Allright fine well I'm not really bringing all sorts of hate necessarily but I would not personally put them on a FSAE car. I've always been a skeptic of everything (which IMO is required of all engineering, especially at this level), and being an alum now, I am even more so.
Anyway. Not knocking the teams that use them, but I'm curious to see other team's analytical justifications of monocoques or enormous wings.
Monocoque
Did a quick model of a chassis goin into a turn as two rotational spring mass damper systems (F&R end of car with susp) linked by a torsion spring (frame). Idea was since the rear load transfer and slip angles are initiated by the front, the speed at which they do so (and turn in) is in a big part affected by chassis stiffness. Put a step roll moment on the front end and watched as it and the rear end moved around. Not the best model of what's going on, but not a bad ballpark. At 1000 ft-lb/deg the response was very quick, on the order of .01s, which I deemed good enough. Beyond that it was a point of diminishing returns getting response to thousandths of a second. Very attainable with a steel frame chassis.

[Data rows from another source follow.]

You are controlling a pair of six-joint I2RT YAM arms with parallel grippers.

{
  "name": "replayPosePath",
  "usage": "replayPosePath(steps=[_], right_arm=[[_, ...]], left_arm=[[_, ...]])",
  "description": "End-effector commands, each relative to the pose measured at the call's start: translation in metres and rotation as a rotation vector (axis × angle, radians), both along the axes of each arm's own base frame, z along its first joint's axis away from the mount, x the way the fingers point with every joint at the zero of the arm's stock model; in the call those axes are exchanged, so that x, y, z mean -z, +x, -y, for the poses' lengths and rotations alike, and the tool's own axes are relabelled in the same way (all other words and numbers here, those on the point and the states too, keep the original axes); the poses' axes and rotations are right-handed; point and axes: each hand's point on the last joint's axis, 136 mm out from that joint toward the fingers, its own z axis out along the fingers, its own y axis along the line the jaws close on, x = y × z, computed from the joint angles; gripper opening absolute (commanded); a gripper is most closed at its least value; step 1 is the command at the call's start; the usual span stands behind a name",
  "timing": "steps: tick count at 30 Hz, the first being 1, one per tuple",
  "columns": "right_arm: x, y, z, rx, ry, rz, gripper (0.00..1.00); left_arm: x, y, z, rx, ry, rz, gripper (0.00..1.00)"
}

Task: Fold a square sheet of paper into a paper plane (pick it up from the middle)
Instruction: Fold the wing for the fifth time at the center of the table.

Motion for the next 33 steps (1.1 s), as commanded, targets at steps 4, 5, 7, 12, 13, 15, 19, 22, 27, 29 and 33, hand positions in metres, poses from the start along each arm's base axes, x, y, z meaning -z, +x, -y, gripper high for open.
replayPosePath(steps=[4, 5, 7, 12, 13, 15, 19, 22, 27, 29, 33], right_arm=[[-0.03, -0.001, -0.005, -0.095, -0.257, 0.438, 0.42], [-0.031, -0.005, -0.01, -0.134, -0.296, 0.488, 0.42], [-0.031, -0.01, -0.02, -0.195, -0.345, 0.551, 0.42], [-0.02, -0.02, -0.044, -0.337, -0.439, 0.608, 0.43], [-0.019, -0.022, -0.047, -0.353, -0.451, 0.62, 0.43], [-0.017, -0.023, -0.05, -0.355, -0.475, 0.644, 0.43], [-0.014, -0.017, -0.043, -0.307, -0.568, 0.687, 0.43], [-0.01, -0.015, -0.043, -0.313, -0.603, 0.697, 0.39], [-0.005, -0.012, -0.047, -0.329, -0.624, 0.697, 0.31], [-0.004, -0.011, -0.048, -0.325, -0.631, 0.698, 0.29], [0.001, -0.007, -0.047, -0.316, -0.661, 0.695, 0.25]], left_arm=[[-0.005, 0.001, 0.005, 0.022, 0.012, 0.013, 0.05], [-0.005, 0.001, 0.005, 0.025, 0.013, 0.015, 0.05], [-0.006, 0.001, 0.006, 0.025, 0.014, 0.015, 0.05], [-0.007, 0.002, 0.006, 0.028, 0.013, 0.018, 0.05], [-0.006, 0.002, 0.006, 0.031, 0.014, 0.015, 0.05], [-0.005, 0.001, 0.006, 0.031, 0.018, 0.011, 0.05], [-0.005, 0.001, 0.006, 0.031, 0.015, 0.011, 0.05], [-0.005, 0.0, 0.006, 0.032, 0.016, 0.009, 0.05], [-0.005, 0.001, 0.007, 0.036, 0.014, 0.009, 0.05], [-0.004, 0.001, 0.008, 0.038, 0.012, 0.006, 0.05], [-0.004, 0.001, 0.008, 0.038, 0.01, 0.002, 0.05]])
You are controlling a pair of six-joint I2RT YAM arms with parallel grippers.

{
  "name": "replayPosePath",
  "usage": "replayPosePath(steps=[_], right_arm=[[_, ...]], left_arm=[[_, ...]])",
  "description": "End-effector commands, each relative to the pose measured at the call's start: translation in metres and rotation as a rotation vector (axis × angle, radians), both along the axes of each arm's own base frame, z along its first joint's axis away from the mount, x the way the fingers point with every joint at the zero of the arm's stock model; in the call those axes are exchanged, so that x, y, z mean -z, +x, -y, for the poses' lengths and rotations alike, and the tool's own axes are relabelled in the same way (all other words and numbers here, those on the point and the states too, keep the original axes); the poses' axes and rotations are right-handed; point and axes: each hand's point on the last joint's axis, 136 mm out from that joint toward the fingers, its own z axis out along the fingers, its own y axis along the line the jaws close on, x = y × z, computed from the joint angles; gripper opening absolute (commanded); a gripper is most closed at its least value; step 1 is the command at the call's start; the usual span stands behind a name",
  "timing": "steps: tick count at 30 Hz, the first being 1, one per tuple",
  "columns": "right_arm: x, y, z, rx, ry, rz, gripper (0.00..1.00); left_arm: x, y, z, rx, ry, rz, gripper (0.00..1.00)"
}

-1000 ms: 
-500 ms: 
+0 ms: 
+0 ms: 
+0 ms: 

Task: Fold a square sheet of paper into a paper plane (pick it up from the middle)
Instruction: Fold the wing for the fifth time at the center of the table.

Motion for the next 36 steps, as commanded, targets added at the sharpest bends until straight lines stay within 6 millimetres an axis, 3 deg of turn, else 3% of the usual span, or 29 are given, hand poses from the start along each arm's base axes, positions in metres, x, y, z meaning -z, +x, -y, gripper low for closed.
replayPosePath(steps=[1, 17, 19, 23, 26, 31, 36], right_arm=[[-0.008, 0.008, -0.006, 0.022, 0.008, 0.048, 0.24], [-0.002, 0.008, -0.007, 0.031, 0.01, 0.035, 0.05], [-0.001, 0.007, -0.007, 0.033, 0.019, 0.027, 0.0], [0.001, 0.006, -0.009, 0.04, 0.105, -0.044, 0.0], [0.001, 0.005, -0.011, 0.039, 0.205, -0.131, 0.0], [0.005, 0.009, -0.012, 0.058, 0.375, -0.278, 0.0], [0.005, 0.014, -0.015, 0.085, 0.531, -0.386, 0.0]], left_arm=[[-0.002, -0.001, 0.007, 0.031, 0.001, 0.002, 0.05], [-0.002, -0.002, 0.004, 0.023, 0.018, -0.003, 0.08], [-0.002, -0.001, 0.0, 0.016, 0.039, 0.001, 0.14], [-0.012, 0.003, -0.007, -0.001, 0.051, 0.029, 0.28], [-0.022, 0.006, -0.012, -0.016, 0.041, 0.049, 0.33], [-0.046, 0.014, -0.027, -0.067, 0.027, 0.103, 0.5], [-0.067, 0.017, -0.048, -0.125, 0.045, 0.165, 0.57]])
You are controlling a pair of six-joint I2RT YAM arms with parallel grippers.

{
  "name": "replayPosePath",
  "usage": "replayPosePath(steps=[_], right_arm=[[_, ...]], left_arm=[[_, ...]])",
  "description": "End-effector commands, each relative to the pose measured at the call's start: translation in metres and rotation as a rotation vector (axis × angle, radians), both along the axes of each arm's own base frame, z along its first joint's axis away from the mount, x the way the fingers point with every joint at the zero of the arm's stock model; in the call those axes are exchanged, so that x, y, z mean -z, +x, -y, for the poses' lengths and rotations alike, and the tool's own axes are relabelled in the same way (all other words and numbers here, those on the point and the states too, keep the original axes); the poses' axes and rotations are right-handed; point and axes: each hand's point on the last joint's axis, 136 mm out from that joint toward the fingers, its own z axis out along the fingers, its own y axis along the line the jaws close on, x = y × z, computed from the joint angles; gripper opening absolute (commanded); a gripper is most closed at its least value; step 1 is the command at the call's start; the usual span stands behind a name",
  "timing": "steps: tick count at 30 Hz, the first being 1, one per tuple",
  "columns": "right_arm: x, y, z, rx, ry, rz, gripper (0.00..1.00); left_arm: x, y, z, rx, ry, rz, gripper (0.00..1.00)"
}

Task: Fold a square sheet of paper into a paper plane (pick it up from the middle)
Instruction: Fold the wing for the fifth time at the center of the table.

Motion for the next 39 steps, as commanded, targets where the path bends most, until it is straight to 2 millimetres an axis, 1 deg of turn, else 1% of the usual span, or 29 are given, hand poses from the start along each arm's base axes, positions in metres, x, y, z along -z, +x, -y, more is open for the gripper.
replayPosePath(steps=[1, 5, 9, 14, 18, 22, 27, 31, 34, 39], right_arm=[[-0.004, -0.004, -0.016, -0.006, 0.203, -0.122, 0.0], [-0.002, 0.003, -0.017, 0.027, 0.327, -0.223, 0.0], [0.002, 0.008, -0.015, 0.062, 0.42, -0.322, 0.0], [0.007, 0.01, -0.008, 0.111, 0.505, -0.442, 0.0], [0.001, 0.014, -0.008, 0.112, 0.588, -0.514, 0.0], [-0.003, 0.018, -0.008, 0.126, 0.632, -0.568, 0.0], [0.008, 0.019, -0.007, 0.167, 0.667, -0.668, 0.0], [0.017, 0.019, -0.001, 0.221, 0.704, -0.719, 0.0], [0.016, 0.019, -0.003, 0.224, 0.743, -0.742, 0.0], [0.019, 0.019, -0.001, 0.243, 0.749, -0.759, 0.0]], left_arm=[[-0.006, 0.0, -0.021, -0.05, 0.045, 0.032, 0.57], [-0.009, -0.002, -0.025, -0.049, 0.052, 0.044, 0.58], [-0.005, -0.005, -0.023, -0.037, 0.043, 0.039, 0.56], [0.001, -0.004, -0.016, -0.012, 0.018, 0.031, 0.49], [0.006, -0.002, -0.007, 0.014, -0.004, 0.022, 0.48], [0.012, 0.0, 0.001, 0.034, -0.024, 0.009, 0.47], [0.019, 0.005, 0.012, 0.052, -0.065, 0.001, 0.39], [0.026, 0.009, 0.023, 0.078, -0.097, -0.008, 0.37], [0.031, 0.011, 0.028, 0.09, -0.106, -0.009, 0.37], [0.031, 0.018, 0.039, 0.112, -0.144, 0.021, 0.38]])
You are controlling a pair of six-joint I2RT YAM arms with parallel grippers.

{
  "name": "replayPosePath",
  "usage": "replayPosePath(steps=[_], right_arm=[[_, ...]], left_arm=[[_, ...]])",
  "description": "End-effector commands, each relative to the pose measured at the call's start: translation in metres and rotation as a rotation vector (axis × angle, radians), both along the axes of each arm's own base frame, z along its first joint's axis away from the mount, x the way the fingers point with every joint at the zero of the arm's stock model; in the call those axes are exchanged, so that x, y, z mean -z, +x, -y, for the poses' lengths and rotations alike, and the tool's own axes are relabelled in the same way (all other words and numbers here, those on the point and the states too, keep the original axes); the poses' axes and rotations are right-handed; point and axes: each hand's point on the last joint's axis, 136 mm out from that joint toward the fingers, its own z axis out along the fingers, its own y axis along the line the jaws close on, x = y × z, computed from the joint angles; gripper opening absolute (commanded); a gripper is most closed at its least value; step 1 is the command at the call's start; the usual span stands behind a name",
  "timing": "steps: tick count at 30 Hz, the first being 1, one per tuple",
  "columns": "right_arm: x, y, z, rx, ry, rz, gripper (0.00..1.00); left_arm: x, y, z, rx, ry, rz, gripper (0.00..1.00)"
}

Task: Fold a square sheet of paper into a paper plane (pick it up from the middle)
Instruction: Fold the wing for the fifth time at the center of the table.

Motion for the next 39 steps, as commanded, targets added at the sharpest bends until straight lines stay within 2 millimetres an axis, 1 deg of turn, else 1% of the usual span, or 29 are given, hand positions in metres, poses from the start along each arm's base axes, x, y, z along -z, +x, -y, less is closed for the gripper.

Steel frame materials - $350, fairly quick and painless other than the stupid large gaps I had to weld at times, and seemed a lot more bulletproof and easier to analyze than a carbon tub. It amazes me sometimes that after this, and after not even being able to vacuum resin infuse a flat carbon plate this year, some people are still considering trying a vacuum infused monocoque at CU.
In testing we could make damper adjustments and either end of the car would be plenty sensitive to them, and the car was very neutral and predictable through turns and slaloms so I feel pretty happy we have a stiff enough chassis. There's definately large potential weight savings with a tub, but that assumes you can do good accurate analysis of one, which as I understand is a nightmare.
Wings
Now I don't doubt the importance of aero, and I've been looking at it for a project car I intend on building in Ohio. Running some idealized numbers, on wings with fairly high aoa's (near stall, tho admittedly single element), I find it hard to believe the claims I hear walking around of multiple hundreds of pounds of aero download at 60mph. Perhaps this is with some massively efficient venturi diffuser, though I'd want to see pressure sensors on the top and bottom of the car to be convinced of it.
Beyond that, even if you had an appreciable amount of download at low speed, the thing that I think kills it for FSAE cars is the wild high load sensitivity of FSAE tires (6x higher rate than I'd expect to see on a GP car from even the early or mid 90s). Even if you can get some appreciable increase in available down force, the roll off rate of the tires lateral grip capability makes the increase in available lateral force small.
Beyond the usual headache of problem solving and fixing issues on a new FSAE chassis every year, and figuring out mechanical balance, I would think that having to figure out aero balance and how to get enough performance out of the package to make an appreciable amount of difference would take a lot of valuable time.
But that's just what I think. Other thoughts?